Варшава передавала музыку. Потом много говорили, потом опять пустили бойкие мелодии.
— Вроде и веселее с музыкой, — сказала женщина и поежилась, хотя холодно не было.
— Да, да, — поторопился ответить он, чувствуя, что разговор дается с трудом. Потом спросил: — Давно болен ваш?..
Она подняла глаза.
— Уже давно — десять лет. — Смахнула со лба волосы, и это почти незаметное движение как бы согрело их обоих. — Всего не расскажешь…
— Да, да… Как вам угодно…
— Господи… Мало с кем такое бывает!.. Училась я в медицинском институте, а он приехал в Каунас из соседней деревни. Маялся на стройках, в армию не брали: уже с детства был слабенький. Работал и собирался поступать, потому что в первый год не прошел по конкурсу… Зачем я это рассказываю? — вздохнула женщина.
— А дальше? — поторопил он.
— Дальше? Поверьте, мы очень любили друг друга…
Он посмотрел ей в лицо и покачал головой.
— Вскоре мы поженились. Я еще не успела кончить учебу, но уже начала работать, надо было. Однажды в субботу… Эта страшная суббота!.. Он прибежал в общежитие и сказал, что поедет к моим родителям. Я спросила, что ему там делать, родителей не застанет, они уехали, лучше поедем вместе в следующее воскресенье. Нет, говорит, мне хочется, надоело в городе, побуду один. Тогда езжай к своим, давно ведь не был. Загляну и к своим. И он уехал. А мне так нехорошо, так нехорошо, что и сейчас слабость накатывает, когда вспомню… В дрожь бросает, руки немеют, всю ночь проворочалась в постели, а в воскресенье утром поехала. Страшно вспомнить, как я по тропинке через луг бежала к дому… Тявкнул пес, но узнал и замолк. Дверь не заперта, влетела я в избу…
Щеки женщины побледнели. Он хотел успокоить ее, но постеснялся. Может, опять жалеет, что начала? Она помолчала, подумала и спросила:
— Наверное, уже догадались?.. Вижу, не поняли… Вы связали это с моей сегодняшней поездкой за лекарствами. Не сердечный приступ тогда с ним был, нет… Я нашла его в своей комнате. Поверьте… Поверьте, он был тогда хорош собой, мой муж, он спал, как младенец, обняв мою подружку, ту самую, которая теперь достала для него лекарства.
— Вы шутите!
— Они даже не услышали, как я вошла, не почувствовали, как ушла.
— Так и осталось в тайне?
— Какая тут тайна? Мы трое ведь все знали.

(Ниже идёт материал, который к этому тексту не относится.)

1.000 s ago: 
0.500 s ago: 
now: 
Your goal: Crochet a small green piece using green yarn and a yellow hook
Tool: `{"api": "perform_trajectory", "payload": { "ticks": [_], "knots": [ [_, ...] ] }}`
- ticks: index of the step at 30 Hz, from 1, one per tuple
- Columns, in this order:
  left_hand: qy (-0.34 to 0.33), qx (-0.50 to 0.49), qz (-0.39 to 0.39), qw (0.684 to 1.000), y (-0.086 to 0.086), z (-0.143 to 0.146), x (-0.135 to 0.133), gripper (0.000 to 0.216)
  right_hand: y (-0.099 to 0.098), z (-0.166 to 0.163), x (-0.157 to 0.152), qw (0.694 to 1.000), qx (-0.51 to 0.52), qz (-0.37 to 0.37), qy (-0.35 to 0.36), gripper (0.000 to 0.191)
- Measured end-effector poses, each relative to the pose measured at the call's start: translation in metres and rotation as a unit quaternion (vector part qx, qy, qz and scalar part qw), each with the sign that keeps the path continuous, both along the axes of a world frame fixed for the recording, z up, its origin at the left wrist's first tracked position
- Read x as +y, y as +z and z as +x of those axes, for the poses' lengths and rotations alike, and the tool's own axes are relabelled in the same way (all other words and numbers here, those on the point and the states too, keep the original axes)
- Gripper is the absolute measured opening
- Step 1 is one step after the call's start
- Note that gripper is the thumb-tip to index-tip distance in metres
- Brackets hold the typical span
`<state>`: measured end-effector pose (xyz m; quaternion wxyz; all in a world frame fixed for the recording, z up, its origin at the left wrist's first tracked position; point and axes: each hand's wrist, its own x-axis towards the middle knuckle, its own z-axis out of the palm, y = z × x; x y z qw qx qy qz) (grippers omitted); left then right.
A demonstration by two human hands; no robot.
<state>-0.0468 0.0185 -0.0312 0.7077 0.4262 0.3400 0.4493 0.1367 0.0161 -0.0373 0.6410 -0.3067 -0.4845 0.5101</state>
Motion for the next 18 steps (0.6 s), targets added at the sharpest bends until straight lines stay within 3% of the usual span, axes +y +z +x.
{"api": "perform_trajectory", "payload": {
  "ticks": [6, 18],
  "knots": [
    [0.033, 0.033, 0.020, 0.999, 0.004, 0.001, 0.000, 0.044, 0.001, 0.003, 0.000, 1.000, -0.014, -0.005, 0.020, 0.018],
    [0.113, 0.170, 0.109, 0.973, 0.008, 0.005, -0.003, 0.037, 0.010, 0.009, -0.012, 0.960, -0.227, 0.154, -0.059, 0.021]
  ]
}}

— Но вы одна, отдельно. Вместе вы ничего не знали.
— В воскресенье вечером он вернулся. Ничего я не сказала, поверьте, ничего, и не подумайте, что из благородства или из гордости. Все произошло так быстро, так неожиданно, что я и говорить не могла. Страшнее всего, что в какой-то миг я даже почувствовала себя виноватой!.. Видите, как бывает, когда копаешься в себе. Я только сказала, чтоб он больше не приходил. Вы не удивляйтесь, с той поры мне кажется, что в тяжелые минуты человек склонен выражаться театрально. Вам доводилось слышать, как рыдает мать над погибшим сыном? В такой час обыкновенные слова как бы засыхают.
— А что сказал он?
— Тогда? Только одно слово: «Хорошо». И ушел.